Un sistema que nace en Austria y que funciona a través de un solo tipo de contrato en el mercado laboral y no hay indemnización por despido. El trabajador cuando cambia de empleo se lleva consigo la ''mochila'' que no es más que el capital ahorrado del salario del trabajador cada mes.

Al empleado se le retira un porcentaje de salario y se va a acumulando en ese fondo de ahorros o ''mochila''. Ese capital es invertido para que consiga rentabilidad mientras el trabajador sigue acumulando un porcentaje de su salario.

Si nunca es despedido, entonces, el capital ahorrado lo podrá cobrar el trabajador el día que se jubile.
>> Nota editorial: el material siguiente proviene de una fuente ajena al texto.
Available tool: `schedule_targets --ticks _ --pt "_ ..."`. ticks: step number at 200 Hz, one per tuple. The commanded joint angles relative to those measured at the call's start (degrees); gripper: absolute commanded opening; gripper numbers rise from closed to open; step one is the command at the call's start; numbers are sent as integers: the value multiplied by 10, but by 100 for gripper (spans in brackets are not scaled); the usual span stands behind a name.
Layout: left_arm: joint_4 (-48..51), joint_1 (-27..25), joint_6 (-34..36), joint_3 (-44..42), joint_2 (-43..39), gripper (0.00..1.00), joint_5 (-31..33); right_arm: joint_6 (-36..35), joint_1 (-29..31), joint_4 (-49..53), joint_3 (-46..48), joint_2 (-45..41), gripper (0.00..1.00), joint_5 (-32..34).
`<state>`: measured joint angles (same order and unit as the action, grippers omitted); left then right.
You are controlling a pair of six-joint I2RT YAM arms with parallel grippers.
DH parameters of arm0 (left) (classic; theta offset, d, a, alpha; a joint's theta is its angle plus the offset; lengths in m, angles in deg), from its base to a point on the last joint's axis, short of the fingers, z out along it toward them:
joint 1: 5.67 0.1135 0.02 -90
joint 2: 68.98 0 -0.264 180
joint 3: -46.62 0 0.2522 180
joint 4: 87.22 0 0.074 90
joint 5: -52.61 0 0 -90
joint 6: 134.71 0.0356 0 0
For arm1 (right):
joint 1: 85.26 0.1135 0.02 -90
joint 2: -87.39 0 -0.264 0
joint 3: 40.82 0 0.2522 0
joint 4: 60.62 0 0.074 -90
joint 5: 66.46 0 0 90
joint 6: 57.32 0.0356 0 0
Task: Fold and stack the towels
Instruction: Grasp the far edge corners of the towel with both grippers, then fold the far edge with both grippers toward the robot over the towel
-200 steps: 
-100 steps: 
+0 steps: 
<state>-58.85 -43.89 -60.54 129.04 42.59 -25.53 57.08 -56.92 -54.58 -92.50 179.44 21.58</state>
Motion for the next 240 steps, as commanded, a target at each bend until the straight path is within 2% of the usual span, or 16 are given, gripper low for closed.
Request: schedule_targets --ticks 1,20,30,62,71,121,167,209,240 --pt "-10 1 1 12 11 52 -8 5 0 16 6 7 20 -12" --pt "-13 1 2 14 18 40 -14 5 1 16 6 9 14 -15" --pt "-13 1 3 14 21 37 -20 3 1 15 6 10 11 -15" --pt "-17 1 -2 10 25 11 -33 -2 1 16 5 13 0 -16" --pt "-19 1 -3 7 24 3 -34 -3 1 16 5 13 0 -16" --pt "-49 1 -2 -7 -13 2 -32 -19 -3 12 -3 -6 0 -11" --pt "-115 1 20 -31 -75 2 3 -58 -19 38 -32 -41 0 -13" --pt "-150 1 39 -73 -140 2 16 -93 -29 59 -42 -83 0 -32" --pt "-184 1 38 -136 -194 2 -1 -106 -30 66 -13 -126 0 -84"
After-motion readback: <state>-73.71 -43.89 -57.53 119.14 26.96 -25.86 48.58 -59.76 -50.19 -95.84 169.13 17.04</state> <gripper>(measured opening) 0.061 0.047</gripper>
En otras palabras, se convierte en un plan de pensiones complementario que se suma a la asignación de pensión pública que el Estado se encargará de pagarle.

El rechazo del Gobierno

En el Ejecutivo español esta idea ha sido rechazada y opta por simplificar los contratos como forma de frenar la contratación temporal, es decir, propone que esté más justificada la contratación eventual –endurecer la causalidad-. Así como la aplicación de la sentencia del Supremo en 2020 en cuyo fallo se pronunció acerca del uso de los temporales en fraude de empresas públicas y que estos tienen ser considerados como ''indefinidos no fijos'' y no ''fijos'' de forma permanente. El Supremo pretende limitar el ''abuso de la temporalidad'' que caracteriza al sector público.

Los trabajadores a través distintas plataformas y asociaciones reclaman al el Gobierno atienda la resolución del 31 de mayo de 2018 del Parlamento Europeo, por la cual debe adoptar políticas de lucha contra el fraude en la contratación como forma acabar con el abuso de la temporalidad en el sector público. Medidas, como la inspección y la sanción, y que ya fueron adoptadas en el sector privado.

Aunque la presión de Bruselas sirve para empujar al Ejecutivo a adoptar medidas que palien la situación del empleo temporal en España, hay sectores como la educación y la sanidad cuya problemática va más allá de la centralidad del Estado. Estas dinámicas de contratación se producen porque son las administraciones de las comunidades autónomas quien gestionan ambos servicios, lo que afecta a cada ayuntamiento trasciende y se contagia a todo el país.

El Ejecutivo español para acceder a los fondos europeos de recuperación, para contrarrestar la crisis económica derivada de la covid, 'Next Generation' , tiene que comprometerse a reducir los altos índices de temporalidad y todas las administraciones han de asumir que se enfrentan a una modernización del sistema público en pos de los ciudadanos y de la mejora de las condiciones laborales de sus propios trabajadores.